Die Diplompsychologin hält es für entscheiden, dass sich zunächst Eltern selbst beruhigen. "Sie sollten dazu nicht ihren Kindern von den eigenen Ängsten und Sorgen erzählen. Kleine Kinder können sowieso noch nicht die Hintergründe verstehen, und in der Regel werden die Kinder versuchen, ihre Eltern dann zu trösten", sagt die Expertin der Caritas Familienberatung. Sie empfiehlt Eltern unter anderem, nicht permanent online zu sein. Ständig die neuesten Nachrichten über die aktuelle Entwicklung der Krise mitzubekommen stimuliere das eigene Erregungsniveau immer wieder neu. Besser sei es, sich zwei- oder dreimal am Tag zu informieren. "Eltern können zudem Entspannungsübungen machen, die sie schon kennen oder die sie im Internet finden", so die Psychologin. Auch der Austausch mit Partnern und Freunden über die Situation dürfe nicht vernachlässigt werden. Da könne digitale Technik helfen: "Video-Chats sind hier besonders geeignet. Es tut gut, sich nicht nur zu hören, sondern auch zu sehen. Über Mimik und Gestik nehmen wir viele nichtsprachliche Botschaften auf", sagt Claudia Radermacher-Lamberty. Eltern sollten sich ferner auf ihre Stärken besinnen und sich an die Bewältigung ähnlich stressiger Situationen erinnern. Zudem sollten sie sich Auszeiten zum Luft holen nehmen und den Tag klar und verlässlich strukturieren. Hundert Prozent Home-Office bei gleichzeitiger Kinderbetreuung hält die Diplom-Psychologin für nicht umsetzbar. Vor allem Alleinerziehende sollten mit ihrem Arbeitsgeber nach kreativen Lösungen suchen. Und noch etwas gibt Claudia Radermacher-Lamberty Eltern mit auf den Weg: "In dieser für alle belastenden Situation sollten Eltern nicht versuchen, gerade jetzt große Erziehungsmaßnahmen durchzusetzen.

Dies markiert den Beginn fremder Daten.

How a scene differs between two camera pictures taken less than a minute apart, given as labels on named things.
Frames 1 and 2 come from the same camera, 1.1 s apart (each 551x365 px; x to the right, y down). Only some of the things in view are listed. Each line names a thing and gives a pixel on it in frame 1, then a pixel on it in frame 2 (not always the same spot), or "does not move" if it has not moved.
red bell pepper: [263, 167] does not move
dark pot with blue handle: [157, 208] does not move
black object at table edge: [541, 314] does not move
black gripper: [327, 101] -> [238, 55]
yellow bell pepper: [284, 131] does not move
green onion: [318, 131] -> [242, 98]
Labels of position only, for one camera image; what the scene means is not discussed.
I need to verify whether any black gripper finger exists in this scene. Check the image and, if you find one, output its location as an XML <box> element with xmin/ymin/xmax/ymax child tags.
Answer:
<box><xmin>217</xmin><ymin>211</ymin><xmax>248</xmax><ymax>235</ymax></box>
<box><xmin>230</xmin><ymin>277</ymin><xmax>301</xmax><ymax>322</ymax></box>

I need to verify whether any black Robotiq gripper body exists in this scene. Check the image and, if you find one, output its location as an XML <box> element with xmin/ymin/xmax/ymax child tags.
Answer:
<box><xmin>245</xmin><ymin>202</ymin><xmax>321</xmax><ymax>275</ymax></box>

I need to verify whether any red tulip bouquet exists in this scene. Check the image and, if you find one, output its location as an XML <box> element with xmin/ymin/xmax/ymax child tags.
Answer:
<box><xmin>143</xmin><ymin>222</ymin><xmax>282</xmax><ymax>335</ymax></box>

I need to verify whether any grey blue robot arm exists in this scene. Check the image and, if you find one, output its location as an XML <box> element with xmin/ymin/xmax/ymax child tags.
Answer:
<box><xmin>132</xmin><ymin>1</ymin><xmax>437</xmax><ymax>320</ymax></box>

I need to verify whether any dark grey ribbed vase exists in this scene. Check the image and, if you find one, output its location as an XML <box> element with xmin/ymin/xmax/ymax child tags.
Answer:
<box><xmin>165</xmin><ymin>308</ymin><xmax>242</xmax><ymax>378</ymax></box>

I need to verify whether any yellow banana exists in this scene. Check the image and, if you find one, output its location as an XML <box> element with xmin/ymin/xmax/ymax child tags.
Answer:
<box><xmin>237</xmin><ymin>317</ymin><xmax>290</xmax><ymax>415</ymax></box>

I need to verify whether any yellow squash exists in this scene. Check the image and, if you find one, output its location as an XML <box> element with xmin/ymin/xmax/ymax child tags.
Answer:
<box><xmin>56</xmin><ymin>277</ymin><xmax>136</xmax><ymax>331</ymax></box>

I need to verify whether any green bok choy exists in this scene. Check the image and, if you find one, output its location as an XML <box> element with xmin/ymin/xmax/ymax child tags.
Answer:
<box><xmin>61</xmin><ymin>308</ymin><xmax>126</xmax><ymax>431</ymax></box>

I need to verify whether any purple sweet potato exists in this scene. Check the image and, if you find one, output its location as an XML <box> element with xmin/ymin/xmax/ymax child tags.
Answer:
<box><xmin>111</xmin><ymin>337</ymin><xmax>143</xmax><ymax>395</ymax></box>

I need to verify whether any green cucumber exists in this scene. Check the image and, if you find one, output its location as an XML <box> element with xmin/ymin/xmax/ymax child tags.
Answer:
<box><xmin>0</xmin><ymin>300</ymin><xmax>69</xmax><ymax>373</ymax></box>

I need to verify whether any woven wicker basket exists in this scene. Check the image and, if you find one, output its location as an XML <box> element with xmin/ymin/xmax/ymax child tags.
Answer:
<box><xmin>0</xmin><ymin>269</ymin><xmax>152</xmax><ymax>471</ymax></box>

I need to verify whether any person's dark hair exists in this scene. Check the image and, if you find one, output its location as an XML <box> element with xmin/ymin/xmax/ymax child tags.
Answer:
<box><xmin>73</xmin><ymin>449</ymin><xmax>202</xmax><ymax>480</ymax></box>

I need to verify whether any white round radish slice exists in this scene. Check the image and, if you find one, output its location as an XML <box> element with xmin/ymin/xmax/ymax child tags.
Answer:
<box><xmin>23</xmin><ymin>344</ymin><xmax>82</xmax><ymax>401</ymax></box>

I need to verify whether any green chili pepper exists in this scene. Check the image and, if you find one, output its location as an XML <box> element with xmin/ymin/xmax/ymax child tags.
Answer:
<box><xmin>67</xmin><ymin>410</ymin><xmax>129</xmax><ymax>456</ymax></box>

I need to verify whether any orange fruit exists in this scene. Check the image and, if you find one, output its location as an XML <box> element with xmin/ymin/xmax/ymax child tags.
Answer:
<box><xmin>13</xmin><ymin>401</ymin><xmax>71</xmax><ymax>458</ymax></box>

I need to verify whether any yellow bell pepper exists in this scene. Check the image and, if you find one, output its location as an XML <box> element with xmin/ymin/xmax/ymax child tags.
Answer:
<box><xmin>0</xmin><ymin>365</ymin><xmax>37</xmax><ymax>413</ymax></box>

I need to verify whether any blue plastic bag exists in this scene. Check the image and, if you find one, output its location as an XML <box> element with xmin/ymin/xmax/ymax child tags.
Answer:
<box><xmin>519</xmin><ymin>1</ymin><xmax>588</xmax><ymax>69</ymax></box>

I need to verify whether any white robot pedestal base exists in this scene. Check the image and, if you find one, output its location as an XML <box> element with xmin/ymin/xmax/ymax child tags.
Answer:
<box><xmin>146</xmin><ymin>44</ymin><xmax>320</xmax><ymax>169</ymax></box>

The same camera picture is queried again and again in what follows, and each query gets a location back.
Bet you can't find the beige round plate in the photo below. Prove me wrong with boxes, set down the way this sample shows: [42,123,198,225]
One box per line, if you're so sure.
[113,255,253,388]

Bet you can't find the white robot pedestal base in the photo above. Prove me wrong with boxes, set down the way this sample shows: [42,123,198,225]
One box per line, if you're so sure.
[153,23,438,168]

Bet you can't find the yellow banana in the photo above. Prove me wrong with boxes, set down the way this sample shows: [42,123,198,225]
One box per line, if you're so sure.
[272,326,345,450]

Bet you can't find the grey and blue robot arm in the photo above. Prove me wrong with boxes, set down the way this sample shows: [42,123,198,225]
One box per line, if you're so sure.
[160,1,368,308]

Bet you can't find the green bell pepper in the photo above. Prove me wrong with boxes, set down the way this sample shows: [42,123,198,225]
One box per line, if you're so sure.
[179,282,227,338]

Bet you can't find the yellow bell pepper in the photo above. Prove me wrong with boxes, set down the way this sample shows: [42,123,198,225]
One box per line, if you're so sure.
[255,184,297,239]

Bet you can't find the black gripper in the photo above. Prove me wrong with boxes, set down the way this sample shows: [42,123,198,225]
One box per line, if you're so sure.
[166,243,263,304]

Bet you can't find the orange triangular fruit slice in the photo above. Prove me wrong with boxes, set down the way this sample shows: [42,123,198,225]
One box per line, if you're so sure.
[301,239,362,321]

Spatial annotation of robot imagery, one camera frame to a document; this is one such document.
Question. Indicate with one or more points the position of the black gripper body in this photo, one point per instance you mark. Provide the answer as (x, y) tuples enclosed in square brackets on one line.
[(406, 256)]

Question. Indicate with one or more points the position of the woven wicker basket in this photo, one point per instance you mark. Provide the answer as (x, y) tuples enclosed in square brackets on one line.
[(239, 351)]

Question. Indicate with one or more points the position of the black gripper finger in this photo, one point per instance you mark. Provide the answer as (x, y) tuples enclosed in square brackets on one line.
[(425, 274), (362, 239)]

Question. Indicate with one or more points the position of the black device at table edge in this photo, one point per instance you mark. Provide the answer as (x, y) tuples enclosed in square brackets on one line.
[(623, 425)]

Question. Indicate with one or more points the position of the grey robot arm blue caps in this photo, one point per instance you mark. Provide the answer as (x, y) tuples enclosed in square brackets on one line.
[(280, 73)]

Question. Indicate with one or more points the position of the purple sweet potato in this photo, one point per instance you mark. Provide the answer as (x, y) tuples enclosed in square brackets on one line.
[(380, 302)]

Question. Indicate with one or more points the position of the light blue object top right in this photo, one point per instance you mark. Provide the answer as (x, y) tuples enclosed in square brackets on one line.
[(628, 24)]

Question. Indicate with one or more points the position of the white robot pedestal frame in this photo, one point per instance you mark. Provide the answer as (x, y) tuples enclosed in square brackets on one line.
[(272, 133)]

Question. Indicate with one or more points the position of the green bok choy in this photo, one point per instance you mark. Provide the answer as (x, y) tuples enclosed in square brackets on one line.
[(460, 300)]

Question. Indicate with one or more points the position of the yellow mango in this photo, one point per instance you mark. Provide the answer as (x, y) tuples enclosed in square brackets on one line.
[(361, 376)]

Etwas nachsichtiger sich selbst und den anderen gegenüber zu sein kann eine wichtige Ressource sein, um den Umgang mit der aktuellen Extremsituation zu erleichtern."
Um ihre Kinder zu beruhigen, sollten Eltern altersgerecht auf sie eingehen. Babys und Kleinkinder bräuchten besonders den Körperkontakt. "Gehalten und gestreichelt zu werden gibt ihnen Sicherheit. Im Körperkontakt etwas vorzusingen oder kleine Geschichten zu erzählen kann sie auch sehr gut beruhigen." Etwas größere Kinder könnten sich schon ganz gut entspannen, wenn sie auf dem Schoß der Eltern etwas vorgelesen oder erzählt bekämen. Mit Kindern im Kindergartenalter könnten schon kleine Fantasiereisen gemacht werden. Hinweise dazu gebe es im Internet.
Konflikte könne auch durch das wegen der Schulschließungen erforderliche häusliche Lernen mit den Unterrichtsmaterialien der Schule mit sich bringen. Da sieht Claudia Radermacher-Lamberty auch die Lehrer gefordert: "Sie sollten Aufgaben mit Augenmaß stellen und verstehen, dass sie nicht das Gleiche von ihren Schülern erwarten können wie zu normalen Unterrichtszeiten."
Und wenn trotz allem die häusliche Situation eskaliert? "Eltern sollten sich nicht scheuen, sich rechtzeitig telefonisch oder online Hilfe und Unterstützung bei Beratungseinrichtungen zu suchen." Auch wenn die Caritas Familienberatung Aachen in Trägerschaft des Caritasverbandes für das Bistum Aachen bis zum 19. April vorerst den Publikumsverkehr eingestellt hat, ist sie dennoch weiter telefonisch, per Mail oder über die Online Beratung der Caritas (www.caritas.de/onlineberatung) zu erreichen. Telefonisch sind Beraterinnen und Berater von Montag bis Freitag von 9 bis 12.30 Uhr sowie Dienstag und Donnerstag bis 16 Uhr in der Caritas Familienberatung für Ratsuchende unter Tel.: 0241 33953 oder 479870 da. "Zu den übrigen Zeiten kann gerne eine kurze Nachricht hinterlassen werden. Wir werden dann umgehend zurückrufen", sagt Claudia Radermacher-Lamberty.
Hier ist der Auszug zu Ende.